Configure HA for a cluster

Cluster HA depends on shared storage and dynamic migration technologies to provide simple and efficient HA services for applications running on all VMs in the cluster. It reduces service interruption caused by host hardware failure. Cluster HA is applicable to scenarios that require service continuity.

HA mechanism

CVM virtualizes a group of hosts into a cluster that uses a shared resource pool. After you enable HA for the cluster, CVM monitors running state of all hosts and VMs in the cluster.

When a host fails, CVM migrates the VMs on the host to available hosts in the cluster.

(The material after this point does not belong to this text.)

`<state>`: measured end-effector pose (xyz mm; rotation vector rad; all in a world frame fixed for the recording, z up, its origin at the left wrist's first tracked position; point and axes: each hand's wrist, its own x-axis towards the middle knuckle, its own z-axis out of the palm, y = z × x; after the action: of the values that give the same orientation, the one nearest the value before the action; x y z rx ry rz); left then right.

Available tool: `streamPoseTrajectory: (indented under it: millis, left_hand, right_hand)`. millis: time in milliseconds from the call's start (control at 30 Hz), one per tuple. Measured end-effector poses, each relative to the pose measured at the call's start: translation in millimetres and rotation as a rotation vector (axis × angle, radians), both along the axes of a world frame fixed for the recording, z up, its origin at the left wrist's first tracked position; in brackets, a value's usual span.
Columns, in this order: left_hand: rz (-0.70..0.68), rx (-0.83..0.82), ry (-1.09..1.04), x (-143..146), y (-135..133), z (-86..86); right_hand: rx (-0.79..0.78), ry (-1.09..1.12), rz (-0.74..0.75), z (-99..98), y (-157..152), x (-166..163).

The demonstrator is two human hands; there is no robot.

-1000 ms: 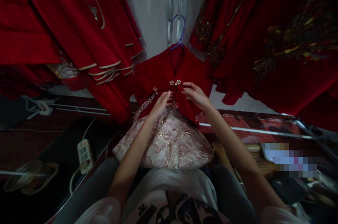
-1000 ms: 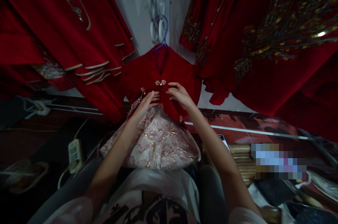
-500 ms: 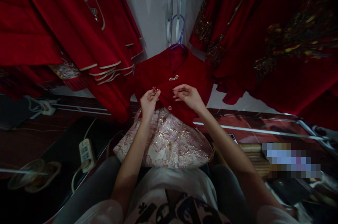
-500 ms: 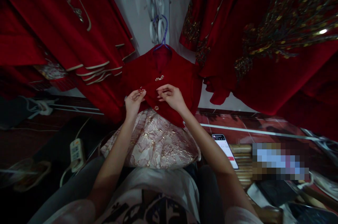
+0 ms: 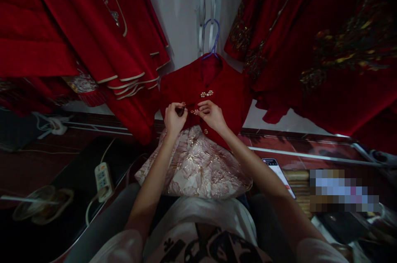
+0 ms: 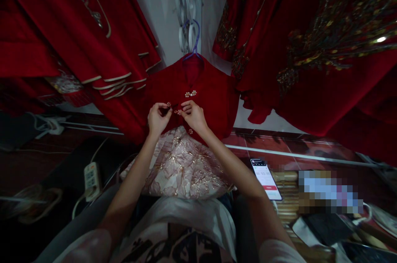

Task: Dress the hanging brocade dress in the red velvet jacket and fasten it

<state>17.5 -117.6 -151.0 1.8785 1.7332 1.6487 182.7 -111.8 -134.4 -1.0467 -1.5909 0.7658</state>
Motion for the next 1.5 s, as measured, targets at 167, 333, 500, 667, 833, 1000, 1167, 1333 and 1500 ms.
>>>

When a VM fails, CVM restarts the VM. If the VM is restarted, CVM does not migrate the VM. If the restart fails, CVM migrates the VM to another host and restarts it.

When the network between a host and the shared storage fails, CVM migrates the VMs on the host to available hosts in the cluster.

HA benefits

Automatically monitors running state of hosts and VMs and migrates a failed VM or VMs on a failed host to other hosts in the cluster.

Reserves enough resources for VMs to restart if hosts fail.

Automatically migrates VMs between hosts to ensure service continuity in case of hardware failure.

Automatically selects suitable hosts for VMs on a failed host based on the resource usage if you enable both HA and DRS for the cluster.

Restrictions and guidelines

All hosts in an HA-enabled cluster must have the same virtual switch configuration, including virtual switch quantity, name, and forwarding mode.

To ensure that VMs in an HA-enabled cluster can migrate between hosts in the cluster, make sure the image files of all VMs in the cluster are saved in the shared storage. As a best practice, do not enable HA or DRS if the VMs use the local storage.

In an HA-enabled cluster, all hosts must use CPUs from the same manufacturer. Clusters containing hosts that use CPUs of the same model from the same manufacturer can provide better migration compatibility.

To prevent VM name conflict, make sure no hosts in abnormal state exist in a cluster before you disable HA for the cluster. If VM name conflict occurs, enable HA for the cluster again.

During the process of enabling or disabling HA for a cluster, do not start, deploy, or migrate VMs or restart or shut down hosts in the cluster.

To reinstall the CVK component for a host in an HA-enabled cluster, first delete the host from the cluster, reinstall the CVK component, and then add the host to the cluster again.

Before you enable HA for a cluster, make sure all hosts in the cluster have reserved sufficient system resources so that the VMs can migrate between the hosts.

If a VM enabled with the Intel RDT noisy neighbor quieting feature is migrated to a host that does not support the feature, the feature will be disabled for the VM.

Procedure

On the top navigation bar, click Resources.

From the left navigation pane, select Compute > Host Pool Name > Cluster Name.

Click HA.

Enable HA as needed.

If you enable HA for the cluster, you must select a default startup priority for the VMs in the cluster.

Enable service network HA, HA access control, and local disk HA as needed.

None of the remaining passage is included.